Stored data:
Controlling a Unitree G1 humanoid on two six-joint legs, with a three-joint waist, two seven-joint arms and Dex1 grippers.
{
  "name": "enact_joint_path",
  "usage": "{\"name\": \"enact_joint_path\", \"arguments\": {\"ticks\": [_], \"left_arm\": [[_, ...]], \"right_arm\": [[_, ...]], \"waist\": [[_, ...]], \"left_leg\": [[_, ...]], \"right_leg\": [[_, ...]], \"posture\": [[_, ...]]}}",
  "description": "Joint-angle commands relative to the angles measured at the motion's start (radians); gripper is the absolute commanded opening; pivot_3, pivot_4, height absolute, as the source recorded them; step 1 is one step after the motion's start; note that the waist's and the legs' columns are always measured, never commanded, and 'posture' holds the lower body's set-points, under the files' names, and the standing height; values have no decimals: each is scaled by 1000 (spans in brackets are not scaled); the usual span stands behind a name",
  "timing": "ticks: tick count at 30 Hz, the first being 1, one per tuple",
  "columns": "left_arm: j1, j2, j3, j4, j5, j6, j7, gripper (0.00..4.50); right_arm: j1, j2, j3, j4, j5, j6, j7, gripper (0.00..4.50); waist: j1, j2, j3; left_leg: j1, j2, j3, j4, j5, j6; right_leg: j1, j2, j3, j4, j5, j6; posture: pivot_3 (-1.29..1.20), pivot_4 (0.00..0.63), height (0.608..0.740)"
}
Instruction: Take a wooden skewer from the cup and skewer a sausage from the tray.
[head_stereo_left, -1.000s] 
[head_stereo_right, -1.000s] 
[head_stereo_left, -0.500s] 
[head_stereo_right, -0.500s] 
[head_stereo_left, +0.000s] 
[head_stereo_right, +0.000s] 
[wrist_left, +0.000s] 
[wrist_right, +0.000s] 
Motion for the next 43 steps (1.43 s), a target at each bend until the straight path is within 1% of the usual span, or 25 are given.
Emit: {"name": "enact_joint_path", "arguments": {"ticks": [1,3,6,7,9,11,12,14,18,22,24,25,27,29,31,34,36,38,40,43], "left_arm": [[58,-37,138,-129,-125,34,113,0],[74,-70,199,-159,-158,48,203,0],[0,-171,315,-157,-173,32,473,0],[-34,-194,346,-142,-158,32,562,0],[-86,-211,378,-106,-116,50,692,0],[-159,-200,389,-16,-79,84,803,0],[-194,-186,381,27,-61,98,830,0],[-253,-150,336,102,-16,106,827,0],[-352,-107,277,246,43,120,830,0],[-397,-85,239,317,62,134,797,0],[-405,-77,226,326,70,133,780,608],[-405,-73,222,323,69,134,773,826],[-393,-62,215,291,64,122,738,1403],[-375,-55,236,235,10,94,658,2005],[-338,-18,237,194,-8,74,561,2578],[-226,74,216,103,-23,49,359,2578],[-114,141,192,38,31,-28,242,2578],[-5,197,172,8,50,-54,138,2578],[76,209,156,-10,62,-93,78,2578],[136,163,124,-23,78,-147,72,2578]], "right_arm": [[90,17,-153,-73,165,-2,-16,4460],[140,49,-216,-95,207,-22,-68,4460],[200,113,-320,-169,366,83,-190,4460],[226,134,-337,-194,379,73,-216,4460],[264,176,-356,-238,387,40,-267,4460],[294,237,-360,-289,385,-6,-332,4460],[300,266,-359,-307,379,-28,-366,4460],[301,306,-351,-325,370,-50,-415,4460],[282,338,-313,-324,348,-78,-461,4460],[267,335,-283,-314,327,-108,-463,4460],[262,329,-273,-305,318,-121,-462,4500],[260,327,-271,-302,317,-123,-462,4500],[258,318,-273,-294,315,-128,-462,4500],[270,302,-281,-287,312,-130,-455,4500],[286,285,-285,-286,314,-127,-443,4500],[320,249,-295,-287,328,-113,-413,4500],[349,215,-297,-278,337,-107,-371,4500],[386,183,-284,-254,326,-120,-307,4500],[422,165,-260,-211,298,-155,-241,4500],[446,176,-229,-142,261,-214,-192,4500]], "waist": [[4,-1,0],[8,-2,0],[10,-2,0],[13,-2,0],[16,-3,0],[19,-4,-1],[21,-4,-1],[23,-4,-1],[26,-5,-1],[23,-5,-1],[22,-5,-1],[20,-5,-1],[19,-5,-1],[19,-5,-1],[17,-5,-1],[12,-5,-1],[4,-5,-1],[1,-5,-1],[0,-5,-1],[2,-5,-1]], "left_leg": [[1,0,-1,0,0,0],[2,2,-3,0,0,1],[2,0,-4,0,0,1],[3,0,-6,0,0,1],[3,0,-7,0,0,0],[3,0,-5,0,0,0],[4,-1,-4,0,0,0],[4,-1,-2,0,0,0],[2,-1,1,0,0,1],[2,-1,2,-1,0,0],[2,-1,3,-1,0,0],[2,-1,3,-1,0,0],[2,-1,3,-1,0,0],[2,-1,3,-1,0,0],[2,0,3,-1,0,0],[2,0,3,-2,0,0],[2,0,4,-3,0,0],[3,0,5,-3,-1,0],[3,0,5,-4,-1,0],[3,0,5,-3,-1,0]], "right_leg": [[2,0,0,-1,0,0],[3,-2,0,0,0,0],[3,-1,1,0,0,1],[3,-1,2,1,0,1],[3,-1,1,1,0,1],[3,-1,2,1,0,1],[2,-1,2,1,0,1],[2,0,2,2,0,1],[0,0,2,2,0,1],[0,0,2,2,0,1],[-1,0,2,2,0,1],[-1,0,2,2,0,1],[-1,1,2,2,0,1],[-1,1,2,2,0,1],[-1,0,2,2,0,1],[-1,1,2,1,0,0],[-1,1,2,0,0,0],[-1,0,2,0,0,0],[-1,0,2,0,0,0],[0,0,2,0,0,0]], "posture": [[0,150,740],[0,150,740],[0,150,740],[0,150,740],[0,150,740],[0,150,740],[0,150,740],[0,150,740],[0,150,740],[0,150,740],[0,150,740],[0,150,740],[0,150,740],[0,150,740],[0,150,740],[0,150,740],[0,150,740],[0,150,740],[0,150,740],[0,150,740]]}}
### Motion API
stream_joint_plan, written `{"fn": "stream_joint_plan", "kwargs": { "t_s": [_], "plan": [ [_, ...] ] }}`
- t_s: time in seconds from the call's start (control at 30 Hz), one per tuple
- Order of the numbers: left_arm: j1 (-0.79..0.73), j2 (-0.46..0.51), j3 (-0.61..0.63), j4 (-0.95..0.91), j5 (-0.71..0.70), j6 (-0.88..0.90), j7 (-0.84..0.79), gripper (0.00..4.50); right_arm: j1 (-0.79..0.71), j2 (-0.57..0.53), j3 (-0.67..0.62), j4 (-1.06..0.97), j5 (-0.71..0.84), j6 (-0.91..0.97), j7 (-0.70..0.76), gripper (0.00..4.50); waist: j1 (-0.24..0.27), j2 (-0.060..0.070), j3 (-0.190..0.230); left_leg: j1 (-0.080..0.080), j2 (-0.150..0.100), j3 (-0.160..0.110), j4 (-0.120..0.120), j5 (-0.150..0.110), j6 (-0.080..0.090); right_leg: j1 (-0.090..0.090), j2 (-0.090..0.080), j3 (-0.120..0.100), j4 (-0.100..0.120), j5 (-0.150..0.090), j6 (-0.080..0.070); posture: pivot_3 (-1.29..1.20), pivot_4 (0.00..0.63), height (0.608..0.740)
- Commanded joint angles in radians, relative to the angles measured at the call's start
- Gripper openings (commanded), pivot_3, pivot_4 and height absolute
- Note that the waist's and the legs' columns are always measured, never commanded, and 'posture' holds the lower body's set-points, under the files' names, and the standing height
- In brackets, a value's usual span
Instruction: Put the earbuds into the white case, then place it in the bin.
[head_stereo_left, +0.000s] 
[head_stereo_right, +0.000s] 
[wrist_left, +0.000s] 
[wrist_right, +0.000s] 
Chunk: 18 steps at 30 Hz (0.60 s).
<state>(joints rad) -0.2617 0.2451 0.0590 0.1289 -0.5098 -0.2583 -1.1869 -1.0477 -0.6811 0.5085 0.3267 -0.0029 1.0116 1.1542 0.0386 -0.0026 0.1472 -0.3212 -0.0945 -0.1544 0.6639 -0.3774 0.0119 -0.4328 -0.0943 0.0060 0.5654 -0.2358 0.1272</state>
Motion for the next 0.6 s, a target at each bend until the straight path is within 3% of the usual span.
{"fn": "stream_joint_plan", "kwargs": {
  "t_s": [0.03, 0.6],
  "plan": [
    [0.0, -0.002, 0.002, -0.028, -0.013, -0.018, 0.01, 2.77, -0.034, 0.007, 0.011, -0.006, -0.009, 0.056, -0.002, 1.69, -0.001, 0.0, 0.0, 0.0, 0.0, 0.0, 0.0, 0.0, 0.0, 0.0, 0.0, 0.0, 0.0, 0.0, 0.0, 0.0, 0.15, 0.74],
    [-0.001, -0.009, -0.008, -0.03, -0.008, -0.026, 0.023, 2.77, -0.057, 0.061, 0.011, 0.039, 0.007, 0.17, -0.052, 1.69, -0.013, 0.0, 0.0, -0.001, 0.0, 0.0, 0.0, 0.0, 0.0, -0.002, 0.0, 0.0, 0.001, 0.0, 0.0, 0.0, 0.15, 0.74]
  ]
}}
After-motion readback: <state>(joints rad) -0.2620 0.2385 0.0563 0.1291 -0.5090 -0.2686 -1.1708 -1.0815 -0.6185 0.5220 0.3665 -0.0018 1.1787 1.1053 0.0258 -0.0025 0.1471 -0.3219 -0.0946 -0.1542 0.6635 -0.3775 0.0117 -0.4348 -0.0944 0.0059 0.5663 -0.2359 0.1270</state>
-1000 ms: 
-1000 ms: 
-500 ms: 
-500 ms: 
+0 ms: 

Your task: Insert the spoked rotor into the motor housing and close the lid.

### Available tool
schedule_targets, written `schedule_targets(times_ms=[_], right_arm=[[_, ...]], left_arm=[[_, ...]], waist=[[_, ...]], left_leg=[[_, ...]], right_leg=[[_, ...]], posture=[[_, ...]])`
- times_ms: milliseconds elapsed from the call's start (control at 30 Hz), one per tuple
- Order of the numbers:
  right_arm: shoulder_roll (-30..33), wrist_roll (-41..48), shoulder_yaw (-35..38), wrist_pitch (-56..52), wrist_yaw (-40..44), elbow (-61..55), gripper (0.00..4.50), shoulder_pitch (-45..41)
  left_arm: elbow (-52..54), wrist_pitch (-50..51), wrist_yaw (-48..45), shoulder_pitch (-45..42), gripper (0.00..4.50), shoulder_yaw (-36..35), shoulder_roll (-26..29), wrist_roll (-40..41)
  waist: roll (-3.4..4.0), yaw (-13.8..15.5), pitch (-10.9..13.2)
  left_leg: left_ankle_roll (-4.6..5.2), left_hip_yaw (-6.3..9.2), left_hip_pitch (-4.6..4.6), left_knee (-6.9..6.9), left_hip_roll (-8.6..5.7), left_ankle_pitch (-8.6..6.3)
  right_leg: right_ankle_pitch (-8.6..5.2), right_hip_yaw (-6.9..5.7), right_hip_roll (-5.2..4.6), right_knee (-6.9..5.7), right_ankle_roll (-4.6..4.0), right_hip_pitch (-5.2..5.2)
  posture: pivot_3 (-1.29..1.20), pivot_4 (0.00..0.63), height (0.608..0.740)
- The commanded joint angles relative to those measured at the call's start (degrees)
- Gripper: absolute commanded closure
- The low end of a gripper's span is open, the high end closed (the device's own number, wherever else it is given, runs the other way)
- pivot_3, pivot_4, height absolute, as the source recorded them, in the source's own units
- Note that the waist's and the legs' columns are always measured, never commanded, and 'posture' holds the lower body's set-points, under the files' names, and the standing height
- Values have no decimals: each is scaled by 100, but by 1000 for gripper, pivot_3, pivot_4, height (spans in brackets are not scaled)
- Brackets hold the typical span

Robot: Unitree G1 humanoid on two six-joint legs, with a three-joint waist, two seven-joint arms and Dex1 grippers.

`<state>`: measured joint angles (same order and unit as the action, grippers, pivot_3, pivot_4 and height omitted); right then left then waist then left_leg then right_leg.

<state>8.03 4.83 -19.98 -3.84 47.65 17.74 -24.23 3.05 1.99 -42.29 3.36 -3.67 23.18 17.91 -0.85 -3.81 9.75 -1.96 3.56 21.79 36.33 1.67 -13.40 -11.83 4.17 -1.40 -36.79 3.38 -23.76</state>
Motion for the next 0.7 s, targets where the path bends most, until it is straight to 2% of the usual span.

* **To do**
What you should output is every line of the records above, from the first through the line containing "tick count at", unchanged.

* **Task solution**
Controlling a Unitree G1 humanoid on two six-joint legs, with a three-joint waist, two seven-joint arms and Dex1 grippers.
{
  "name": "enact_joint_path",
  "usage": "{\"name\": \"enact_joint_path\", \"arguments\": {\"ticks\": [_], \"left_arm\": [[_, ...]], \"right_arm\": [[_, ...]], \"waist\": [[_, ...]], \"left_leg\": [[_, ...]], \"right_leg\": [[_, ...]], \"posture\": [[_, ...]]}}",
  "description": "Joint-angle commands relative to the angles measured at the motion's start (radians); gripper is the absolute commanded opening; pivot_3, pivot_4, height absolute, as the source recorded them; step 1 is one step after the motion's start; note that the waist's and the legs' columns are always measured, never commanded, and 'posture' holds the lower body's set-points, under the files' names, and the standing height; values have no decimals: each is scaled by 1000 (spans in brackets are not scaled); the usual span stands behind a name",
  "timing": "ticks: tick count at 30 Hz, the first being 1, one per tuple",

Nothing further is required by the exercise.